# Exercise
Find the line holding "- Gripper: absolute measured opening" in the entries below. Give it again exactly, along with every line after it up to and including the line holding "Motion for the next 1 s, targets".

# Data
--- START ---
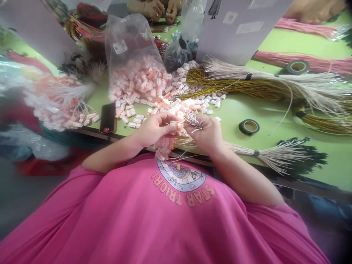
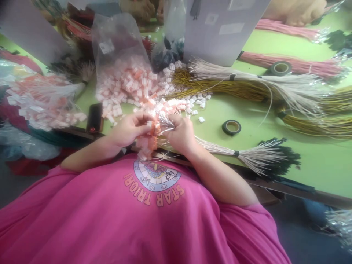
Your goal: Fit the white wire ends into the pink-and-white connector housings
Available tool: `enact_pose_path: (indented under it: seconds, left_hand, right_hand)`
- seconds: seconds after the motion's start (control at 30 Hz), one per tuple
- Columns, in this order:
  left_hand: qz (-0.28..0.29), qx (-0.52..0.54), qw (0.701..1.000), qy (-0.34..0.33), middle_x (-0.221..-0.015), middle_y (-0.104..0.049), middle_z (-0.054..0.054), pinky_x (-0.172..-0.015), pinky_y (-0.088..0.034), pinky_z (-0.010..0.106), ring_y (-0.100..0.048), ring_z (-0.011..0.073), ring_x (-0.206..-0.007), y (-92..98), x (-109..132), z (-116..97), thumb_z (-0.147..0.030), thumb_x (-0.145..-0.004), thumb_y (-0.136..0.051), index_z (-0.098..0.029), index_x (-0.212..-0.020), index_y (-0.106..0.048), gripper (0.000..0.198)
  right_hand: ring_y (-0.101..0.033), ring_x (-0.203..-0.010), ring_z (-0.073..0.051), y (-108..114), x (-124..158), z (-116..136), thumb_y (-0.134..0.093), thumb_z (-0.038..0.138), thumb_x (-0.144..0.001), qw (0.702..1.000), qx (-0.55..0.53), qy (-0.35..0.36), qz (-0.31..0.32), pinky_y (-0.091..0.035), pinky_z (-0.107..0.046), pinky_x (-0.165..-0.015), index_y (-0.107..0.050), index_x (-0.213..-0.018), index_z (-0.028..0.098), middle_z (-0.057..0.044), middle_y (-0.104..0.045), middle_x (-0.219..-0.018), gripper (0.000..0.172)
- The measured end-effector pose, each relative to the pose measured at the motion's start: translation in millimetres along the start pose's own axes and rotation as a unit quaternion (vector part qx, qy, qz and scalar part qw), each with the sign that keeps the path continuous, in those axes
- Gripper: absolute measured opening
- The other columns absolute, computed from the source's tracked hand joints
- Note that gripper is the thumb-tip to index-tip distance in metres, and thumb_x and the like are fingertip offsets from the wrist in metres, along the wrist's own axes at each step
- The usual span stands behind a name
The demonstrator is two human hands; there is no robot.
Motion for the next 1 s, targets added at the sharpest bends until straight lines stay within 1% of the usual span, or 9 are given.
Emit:
enact_pose_path:
  seconds: [0.1, 0.23, 0.37, 0.47, 0.57, 0.67, 0.77, 0.87, 1.0]
  left_hand:
    - [-0.013, -0.031, 0.999, -0.007, -0.088, -0.069, 0.004, -0.067, -0.057, 0.024, -0.067, 0.0118, -0.071, 0.0, 1, -2, -0.021, -0.076, -0.071, -0.014, -0.093, -0.063, 0.02]
    - [-0.027, -0.065, 0.997, -0.02, -0.083, -0.07, 0.004, -0.064, -0.056, 0.025, -0.067, 0.0129, -0.069, -1.2, 0, 2, -0.02, -0.076, -0.069, -0.014, -0.091, -0.064, 0.017]
    - [-0.017, -0.024, 1.0, 0.005, -0.078, -0.069, 0.004, -0.063, -0.056, 0.028, -0.066, 0.0138, -0.066, -6.4, -1, 9, -0.018, -0.075, -0.069, -0.013, -0.089, -0.065, 0.015]
    - [-0.018, -0.015, 1.0, -0.002, -0.078, -0.069, 0.004, -0.062, -0.056, 0.027, -0.066, 0.0127, -0.065, -7.0, 2, 6, -0.016, -0.074, -0.069, -0.013, -0.09, -0.066, 0.017]
    - [-0.032, -0.049, 0.998, -0.028, -0.08, -0.069, 0.004, -0.061, -0.054, 0.025, -0.065, 0.012, -0.065, -4.2, 4, 2, -0.02, -0.075, -0.07, -0.015, -0.092, -0.067, 0.018]
    - [-0.048, -0.117, 0.99, -0.063, -0.081, -0.069, 0.004, -0.062, -0.052, 0.026, -0.064, 0.0124, -0.067, -1.1, 5, -2, -0.025, -0.075, -0.07, -0.016, -0.09, -0.069, 0.018]
    - [-0.038, -0.195, 0.975, -0.099, -0.08, -0.068, 0.004, -0.065, -0.051, 0.027, -0.063, 0.0129, -0.068, -2.1, 4, -7, -0.024, -0.077, -0.069, -0.016, -0.088, -0.07, 0.014]
    - [-0.025, -0.264, 0.952, -0.15, -0.082, -0.068, 0.004, -0.071, -0.05, 0.029, -0.062, 0.0141, -0.074, -4.7, 4, -16, -0.021, -0.077, -0.068, -0.017, -0.088, -0.071, 0.012]
    - [-0.02, -0.291, 0.936, -0.195, -0.079, -0.067, 0.004, -0.071, -0.048, 0.029, -0.06, 0.0141, -0.073, -7.9, 7, -23, -0.021, -0.079, -0.066, -0.016, -0.088, -0.071, 0.011]
  right_hand:
    - [-0.039, -0.054, -0.009, 0, 1, 3, -0.058, 0.026, -0.068, 1.0, 0.02, 0.008, -0.007, -0.034, -0.025, -0.052, -0.052, -0.057, 0.018, 0.003, -0.043, -0.053, 0.016]
    - [-0.035, -0.053, -0.008, -4, 3, 4, -0.058, 0.031, -0.072, 1.0, 0.017, 0.001, 0.012, -0.032, -0.025, -0.05, -0.045, -0.054, 0.019, 0.003, -0.041, -0.052, 0.026]
    - [-0.036, -0.053, -0.008, -6, 3, 3, -0.06, 0.03, -0.071, 1.0, 0.003, -0.005, 0.026, -0.032, -0.024, -0.05, -0.043, -0.053, 0.019, 0.004, -0.042, -0.052, 0.027]
    - [-0.037, -0.053, -0.008, -8, 2, 0, -0.061, 0.028, -0.071, 0.999, -0.025, -0.016, 0.043, -0.033, -0.024, -0.051, -0.046, -0.054, 0.019, 0.004, -0.042, -0.052, 0.023]
    - [-0.038, -0.053, -0.008, -12, 1, -3, -0.061, 0.025, -0.07, 0.996, -0.052, -0.028, 0.07, -0.033, -0.024, -0.051, -0.052, -0.058, 0.018, 0.004, -0.045, -0.053, 0.018]
    - [-0.039, -0.053, -0.008, -15, 2, -6, -0.062, 0.027, -0.07, 0.994, -0.052, -0.048, 0.08, -0.032, -0.024, -0.051, -0.054, -0.059, 0.017, 0.004, -0.046, -0.053, 0.016]
    - [-0.036, -0.052, -0.007, -16, 3, -6, -0.061, 0.027, -0.07, 0.994, -0.048, -0.051, 0.083, -0.031, -0.023, -0.049, -0.049, -0.055, 0.018, 0.005, -0.042, -0.051, 0.021]
    - [-0.036, -0.052, -0.007, -14, 2, -5, -0.061, 0.029, -0.07, 0.995, -0.032, -0.044, 0.086, -0.03, -0.024, -0.049, -0.048, -0.054, 0.018, 0.005, -0.04, -0.05, 0.024]
    - [-0.04, -0.054, -0.008, -15, 0, -7, -0.063, 0.028, -0.068, 0.993, -0.028, -0.055, 0.096, -0.033, -0.024, -0.052, -0.054, -0.059, 0.016, 0.004, -0.047, -0.053, 0.018]
Point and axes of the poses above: each hand's wrist, its own x-axis away from the middle knuckle, its own y-axis out of the back of the hand, z = x × y, the point moved 8 cm from there along -x, towards the middle knuckle
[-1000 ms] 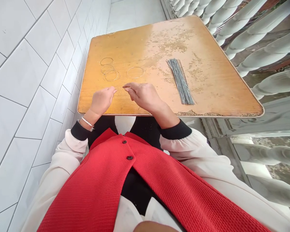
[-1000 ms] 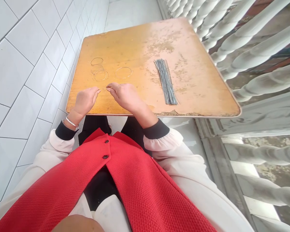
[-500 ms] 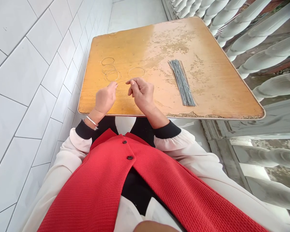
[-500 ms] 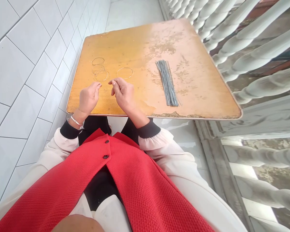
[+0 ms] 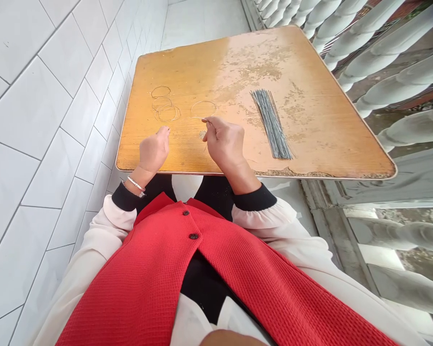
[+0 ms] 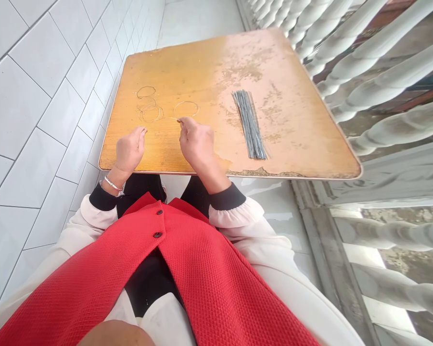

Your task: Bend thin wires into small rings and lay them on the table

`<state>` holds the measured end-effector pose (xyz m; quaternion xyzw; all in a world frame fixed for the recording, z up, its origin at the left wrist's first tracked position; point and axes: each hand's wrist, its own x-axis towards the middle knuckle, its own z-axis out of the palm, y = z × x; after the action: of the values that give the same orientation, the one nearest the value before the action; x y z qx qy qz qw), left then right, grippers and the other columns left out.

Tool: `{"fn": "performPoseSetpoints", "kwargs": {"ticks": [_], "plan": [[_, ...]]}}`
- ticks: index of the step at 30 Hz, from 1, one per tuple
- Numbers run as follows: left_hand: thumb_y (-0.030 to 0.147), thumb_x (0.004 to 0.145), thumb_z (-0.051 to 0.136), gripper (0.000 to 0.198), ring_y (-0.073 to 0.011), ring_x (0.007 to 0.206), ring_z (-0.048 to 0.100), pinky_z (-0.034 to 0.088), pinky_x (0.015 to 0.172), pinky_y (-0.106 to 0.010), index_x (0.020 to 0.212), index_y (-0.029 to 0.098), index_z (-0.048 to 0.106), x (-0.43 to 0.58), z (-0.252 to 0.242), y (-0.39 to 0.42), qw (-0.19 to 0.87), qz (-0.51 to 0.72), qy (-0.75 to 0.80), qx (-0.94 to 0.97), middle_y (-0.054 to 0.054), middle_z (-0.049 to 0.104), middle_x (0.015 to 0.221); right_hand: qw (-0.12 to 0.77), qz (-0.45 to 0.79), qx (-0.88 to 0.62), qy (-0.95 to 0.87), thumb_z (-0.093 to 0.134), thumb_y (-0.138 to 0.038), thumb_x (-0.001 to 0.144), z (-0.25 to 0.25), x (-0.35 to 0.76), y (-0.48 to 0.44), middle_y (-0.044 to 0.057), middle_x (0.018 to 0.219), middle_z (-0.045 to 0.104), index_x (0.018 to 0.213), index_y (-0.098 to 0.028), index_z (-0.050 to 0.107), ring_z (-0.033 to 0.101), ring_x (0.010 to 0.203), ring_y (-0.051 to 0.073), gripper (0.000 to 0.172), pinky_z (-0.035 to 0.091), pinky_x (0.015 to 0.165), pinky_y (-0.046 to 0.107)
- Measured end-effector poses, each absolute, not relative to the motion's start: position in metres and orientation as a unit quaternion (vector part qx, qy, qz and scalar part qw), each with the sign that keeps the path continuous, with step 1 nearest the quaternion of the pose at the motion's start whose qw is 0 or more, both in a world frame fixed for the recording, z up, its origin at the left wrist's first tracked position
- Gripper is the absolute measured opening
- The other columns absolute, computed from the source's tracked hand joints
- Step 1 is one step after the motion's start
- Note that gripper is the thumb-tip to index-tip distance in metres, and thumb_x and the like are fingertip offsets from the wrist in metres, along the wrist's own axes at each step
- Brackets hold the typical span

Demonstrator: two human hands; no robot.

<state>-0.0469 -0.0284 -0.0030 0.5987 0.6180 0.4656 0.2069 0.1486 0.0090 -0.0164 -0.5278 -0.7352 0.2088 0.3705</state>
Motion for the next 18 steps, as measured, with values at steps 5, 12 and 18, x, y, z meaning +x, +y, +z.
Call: {"fn": "performPoseSetpoints", "kwargs": {"ticks": [5,12,18], "plan": [[0.018,0.097,0.054,0.016,-0.0172,0.090,0.069,0.042,0.072,-0.022,0.090,0.022,0.068,-0.038,-0.004,-0.024,0.178,0.496,0.612,0.590,-0.003,0.073,0.089,0.456,0.215,-0.538,-0.676,0.031,-0.050,0.105,-0.024,0.128,0.004,0.003,0.069,0.068,0.116,-0.022,0.071,0.069,0.071,0.021,0.050,0.054,0.080,0.037],[0.029,0.103,0.047,0.026,-0.0131,0.073,0.069,0.047,0.075,-0.024,0.104,0.019,0.071,-0.048,-0.012,-0.020,0.115,0.461,0.603,0.641,-0.001,0.073,0.083,0.526,0.295,-0.485,-0.633,0.043,-0.058,0.101,-0.040,0.124,0.015,0.002,0.069,0.069,0.118,-0.020,0.070,0.061,0.059,0.014,0.050,0.054,0.067,0.030],[0.037,0.105,0.044,0.031,-0.0081,0.050,0.059,0.048,0.060,-0.020,0.106,0.020,0.071,-0.047,-0.011,-0.020,0.217,0.468,0.618,0.593,0.004,0.064,0.059,0.571,0.483,-0.397,-0.532,0.061,-0.062,0.093,-0.045,0.119,0.020,0.000,0.071,0.069,0.109,-0.021,0.069,0.062,0.053,0.010,0.045,0.052,0.052,0.022]]}}
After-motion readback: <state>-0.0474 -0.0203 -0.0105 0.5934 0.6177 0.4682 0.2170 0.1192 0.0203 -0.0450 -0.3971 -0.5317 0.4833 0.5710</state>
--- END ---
# Response below
- Gripper: absolute measured opening
- The other columns absolute, computed from the source's tracked hand joints
- Note that gripper is the thumb-tip to index-tip distance in metres, and thumb_x and the like are fingertip offsets from the wrist in metres, along the wrist's own axes at each step
- The usual span stands behind a name
The demonstrator is two human hands; there is no robot.
Motion for the next 1 s, targets added at the sharpest bends until straight lines stay within 1% of the usual span, or 9 are given.

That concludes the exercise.